• **How to complete this task**:
Print the lines in the listing below starting at the line with "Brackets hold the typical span" and ending at the line with "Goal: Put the", both included. Reproduce them exactly and omit every picture.

• **Given data**:
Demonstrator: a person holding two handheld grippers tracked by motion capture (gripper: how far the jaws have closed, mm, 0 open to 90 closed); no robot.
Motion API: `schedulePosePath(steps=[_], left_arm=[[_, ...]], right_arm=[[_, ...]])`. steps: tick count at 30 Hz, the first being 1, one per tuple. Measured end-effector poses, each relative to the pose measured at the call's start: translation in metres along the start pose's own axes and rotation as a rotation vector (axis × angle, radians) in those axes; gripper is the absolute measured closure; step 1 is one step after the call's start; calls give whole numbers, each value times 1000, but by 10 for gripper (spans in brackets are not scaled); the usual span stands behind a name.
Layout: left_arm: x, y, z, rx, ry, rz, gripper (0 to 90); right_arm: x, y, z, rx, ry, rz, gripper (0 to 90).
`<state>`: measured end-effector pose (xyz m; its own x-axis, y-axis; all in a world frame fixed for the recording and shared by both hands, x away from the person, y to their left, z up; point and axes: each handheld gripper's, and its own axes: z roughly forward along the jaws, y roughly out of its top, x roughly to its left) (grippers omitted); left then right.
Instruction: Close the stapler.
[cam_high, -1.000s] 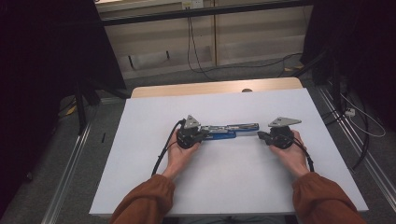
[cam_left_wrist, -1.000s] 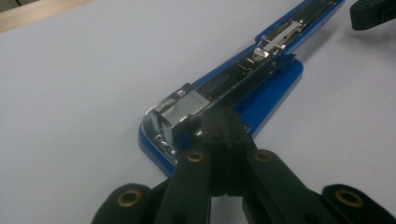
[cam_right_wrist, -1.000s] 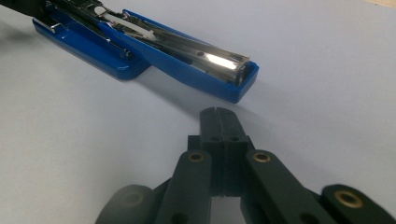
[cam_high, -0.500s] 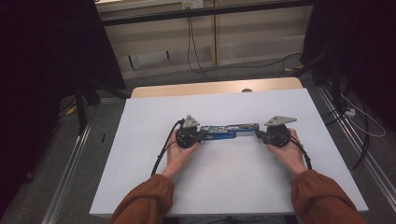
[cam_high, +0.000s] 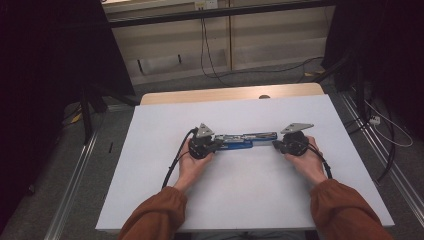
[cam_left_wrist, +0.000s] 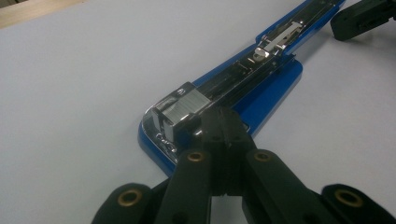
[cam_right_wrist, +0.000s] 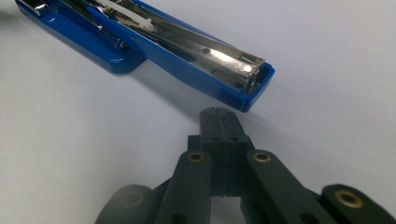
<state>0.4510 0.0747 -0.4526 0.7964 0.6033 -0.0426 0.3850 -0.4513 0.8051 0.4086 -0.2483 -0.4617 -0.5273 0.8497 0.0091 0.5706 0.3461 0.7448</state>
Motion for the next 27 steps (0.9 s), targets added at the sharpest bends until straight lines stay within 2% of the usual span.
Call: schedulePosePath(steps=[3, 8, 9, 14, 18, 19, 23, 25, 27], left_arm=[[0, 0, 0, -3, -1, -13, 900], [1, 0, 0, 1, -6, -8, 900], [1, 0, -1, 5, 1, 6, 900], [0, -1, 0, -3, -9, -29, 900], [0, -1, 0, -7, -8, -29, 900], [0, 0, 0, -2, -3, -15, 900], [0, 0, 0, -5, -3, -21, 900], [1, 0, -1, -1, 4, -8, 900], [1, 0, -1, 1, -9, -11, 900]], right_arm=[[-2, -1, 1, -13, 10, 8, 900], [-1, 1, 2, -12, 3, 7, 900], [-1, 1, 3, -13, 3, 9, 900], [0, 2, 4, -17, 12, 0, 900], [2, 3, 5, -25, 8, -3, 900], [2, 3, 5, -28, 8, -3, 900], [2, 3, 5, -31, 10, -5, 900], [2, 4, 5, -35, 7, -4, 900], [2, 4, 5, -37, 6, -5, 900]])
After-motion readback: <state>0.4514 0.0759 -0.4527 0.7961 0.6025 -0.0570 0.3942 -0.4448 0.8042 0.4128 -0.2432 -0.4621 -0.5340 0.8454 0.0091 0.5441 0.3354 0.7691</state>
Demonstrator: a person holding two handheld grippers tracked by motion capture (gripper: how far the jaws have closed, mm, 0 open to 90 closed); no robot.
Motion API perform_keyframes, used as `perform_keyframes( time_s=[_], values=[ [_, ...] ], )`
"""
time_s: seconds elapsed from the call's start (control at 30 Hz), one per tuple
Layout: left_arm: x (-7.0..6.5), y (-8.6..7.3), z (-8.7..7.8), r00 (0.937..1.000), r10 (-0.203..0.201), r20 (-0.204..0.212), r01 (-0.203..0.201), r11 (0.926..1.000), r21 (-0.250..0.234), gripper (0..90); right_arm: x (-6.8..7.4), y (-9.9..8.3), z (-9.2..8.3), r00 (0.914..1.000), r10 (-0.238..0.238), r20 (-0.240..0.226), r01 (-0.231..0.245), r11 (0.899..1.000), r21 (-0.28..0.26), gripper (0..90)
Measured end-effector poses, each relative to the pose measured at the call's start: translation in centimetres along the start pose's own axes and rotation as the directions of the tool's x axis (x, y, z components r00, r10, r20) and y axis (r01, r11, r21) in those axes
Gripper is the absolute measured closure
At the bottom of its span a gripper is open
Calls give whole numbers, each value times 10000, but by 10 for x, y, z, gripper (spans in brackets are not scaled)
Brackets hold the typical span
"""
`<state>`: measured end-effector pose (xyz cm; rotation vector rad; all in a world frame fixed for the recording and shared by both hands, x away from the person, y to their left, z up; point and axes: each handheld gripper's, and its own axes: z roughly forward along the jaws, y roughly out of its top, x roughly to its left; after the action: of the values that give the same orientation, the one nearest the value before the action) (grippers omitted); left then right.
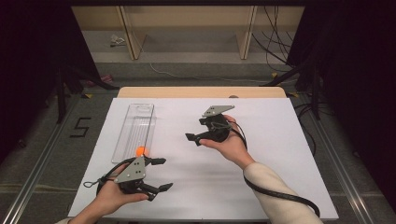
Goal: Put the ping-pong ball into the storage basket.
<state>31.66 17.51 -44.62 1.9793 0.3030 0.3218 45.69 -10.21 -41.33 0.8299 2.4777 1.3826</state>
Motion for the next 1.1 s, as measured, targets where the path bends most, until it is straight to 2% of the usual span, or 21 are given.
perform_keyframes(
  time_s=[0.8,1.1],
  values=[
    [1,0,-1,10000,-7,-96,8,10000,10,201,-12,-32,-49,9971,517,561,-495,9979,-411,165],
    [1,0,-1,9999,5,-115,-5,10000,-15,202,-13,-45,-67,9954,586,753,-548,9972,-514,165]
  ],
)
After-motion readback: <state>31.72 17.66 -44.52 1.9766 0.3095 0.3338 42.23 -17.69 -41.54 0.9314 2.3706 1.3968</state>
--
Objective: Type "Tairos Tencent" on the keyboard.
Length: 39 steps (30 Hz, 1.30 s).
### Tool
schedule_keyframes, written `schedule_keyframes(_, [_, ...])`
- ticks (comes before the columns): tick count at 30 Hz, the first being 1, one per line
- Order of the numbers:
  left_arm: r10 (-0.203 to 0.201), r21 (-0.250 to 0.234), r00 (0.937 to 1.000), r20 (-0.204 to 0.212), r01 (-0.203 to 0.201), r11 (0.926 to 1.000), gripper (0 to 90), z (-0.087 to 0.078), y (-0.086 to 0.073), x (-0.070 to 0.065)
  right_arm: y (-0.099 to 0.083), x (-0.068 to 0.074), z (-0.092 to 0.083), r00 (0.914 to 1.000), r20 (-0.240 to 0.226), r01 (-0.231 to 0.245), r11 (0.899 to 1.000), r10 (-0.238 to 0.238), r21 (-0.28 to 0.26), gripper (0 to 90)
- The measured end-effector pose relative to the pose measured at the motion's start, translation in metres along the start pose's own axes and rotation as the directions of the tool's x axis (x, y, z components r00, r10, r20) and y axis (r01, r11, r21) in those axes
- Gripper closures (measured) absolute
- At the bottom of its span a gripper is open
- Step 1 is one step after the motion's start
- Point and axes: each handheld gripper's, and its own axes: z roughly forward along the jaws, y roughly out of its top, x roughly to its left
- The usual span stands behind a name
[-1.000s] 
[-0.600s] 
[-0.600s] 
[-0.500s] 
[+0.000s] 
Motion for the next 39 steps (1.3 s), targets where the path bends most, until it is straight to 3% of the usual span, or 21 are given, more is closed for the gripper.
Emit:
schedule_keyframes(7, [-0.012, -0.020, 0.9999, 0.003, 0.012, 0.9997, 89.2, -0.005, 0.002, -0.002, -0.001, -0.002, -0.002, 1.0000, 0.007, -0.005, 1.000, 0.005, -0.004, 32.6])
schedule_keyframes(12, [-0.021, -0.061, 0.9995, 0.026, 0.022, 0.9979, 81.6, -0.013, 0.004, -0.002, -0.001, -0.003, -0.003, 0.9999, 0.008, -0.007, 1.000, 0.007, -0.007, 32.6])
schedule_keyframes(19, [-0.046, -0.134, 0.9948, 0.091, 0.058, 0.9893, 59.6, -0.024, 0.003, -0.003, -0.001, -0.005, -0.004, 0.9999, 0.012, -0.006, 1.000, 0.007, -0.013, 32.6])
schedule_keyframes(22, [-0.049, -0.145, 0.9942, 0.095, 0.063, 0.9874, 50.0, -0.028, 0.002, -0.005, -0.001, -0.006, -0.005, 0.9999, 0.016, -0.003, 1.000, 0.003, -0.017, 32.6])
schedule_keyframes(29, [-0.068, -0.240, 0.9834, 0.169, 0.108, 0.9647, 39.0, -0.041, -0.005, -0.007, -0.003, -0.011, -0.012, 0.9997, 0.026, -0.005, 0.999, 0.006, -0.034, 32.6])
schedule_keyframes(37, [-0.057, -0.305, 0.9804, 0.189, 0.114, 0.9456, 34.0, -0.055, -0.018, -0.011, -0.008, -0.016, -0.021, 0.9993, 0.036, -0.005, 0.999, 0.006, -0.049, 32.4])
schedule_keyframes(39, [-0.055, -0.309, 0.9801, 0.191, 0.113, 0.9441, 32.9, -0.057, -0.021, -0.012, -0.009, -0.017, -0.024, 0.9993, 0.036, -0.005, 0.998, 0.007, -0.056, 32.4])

• **Expected output**:
Brackets hold the typical span
"""
`<state>`: measured end-effector pose (xyz cm; rotation vector rad; all in a world frame fixed for the recording and shared by both hands, x away from the person, y to their left, z up; point and axes: each handheld gripper's, and its own axes: z roughly forward along the jaws, y roughly out of its top, x roughly to its left; after the action: of the values that give the same orientation, the one nearest the value before the action) (grippers omitted); left then right.
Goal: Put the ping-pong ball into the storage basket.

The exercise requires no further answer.